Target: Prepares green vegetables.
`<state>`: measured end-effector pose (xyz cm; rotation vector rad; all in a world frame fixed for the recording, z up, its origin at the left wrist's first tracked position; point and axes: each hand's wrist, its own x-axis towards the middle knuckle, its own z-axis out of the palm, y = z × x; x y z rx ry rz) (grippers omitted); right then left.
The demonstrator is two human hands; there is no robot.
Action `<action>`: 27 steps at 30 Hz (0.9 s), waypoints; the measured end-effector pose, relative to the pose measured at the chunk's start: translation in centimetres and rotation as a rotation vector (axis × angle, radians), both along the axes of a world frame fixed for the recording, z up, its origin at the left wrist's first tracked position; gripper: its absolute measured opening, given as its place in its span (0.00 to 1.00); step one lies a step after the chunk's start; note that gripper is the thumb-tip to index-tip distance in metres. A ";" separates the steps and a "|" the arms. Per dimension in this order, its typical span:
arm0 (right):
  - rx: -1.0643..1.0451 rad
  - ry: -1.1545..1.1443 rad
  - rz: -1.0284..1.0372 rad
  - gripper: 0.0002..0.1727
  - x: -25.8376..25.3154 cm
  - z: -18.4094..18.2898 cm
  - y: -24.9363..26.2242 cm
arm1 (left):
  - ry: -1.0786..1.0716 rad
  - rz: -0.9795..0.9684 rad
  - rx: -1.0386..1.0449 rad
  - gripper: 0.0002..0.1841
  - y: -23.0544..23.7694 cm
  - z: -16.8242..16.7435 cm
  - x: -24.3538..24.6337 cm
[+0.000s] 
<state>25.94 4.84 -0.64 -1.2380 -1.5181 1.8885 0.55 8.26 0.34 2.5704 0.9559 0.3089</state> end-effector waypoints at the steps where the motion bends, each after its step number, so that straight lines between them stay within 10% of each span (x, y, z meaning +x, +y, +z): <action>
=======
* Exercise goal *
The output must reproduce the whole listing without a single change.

* Response to this exercise *
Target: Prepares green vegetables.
`<state>`: measured end-effector pose (xyz cm; rotation vector rad; all in a world frame fixed for the recording, z up, its origin at the left wrist's first tracked position; point and axes: each hand's wrist, its own x-axis towards the middle knuckle, its own z-axis out of the palm, y = z × x; x y z rx ry rz) (grippers omitted); right then left.
The demonstrator is two human hands; there is no robot.
Action `<action>`: 27 steps at 30 Hz (0.9 s), waypoints; the measured end-effector pose, relative to the pose measured at the chunk's start: translation in centimetres and rotation as a rotation vector (axis × angle, radians), both along the axes of a world frame fixed for the recording, z up, its origin at the left wrist's first tracked position; gripper: its absolute measured opening, given as its place in its span (0.00 to 1.00); step one lies a step after the chunk's start; note that gripper is the thumb-tip to index-tip distance in metres. A ";" separates the steps and a "|" the arms. Per dimension in this order, its typical span:
arm0 (right):
  - rx: -1.0643..1.0451 rad
  - ry: -1.1545..1.1443 rad
  - rz: -1.0284..1.0372 rad
  - gripper: 0.0002..0.1727
  - x: -25.8376..25.3154 cm
  - z: -18.4094..18.2898 cm
  - y: -24.9363..26.2242 cm
arm1 (left):
  - ry: -1.0786..1.0716 rad
  - rz: -0.9795..0.9684 rad
  - rx: -1.0386..1.0449 rad
  - gripper: 0.0002..0.1841
  - y: -23.0544..23.7694 cm
  - z: -16.8242..16.7435 cm
  - x: -24.3538..24.6337 cm
[+0.000s] 
<state>25.94 4.84 -0.64 -1.2380 -1.5181 1.8885 0.55 8.26 0.34 2.5704 0.9559 0.3089</state> end-effector waypoints at the steps where the motion bends, each after its step number, so that straight lines between them stay within 10% of each span (x, y, z meaning +x, +y, +z): <action>

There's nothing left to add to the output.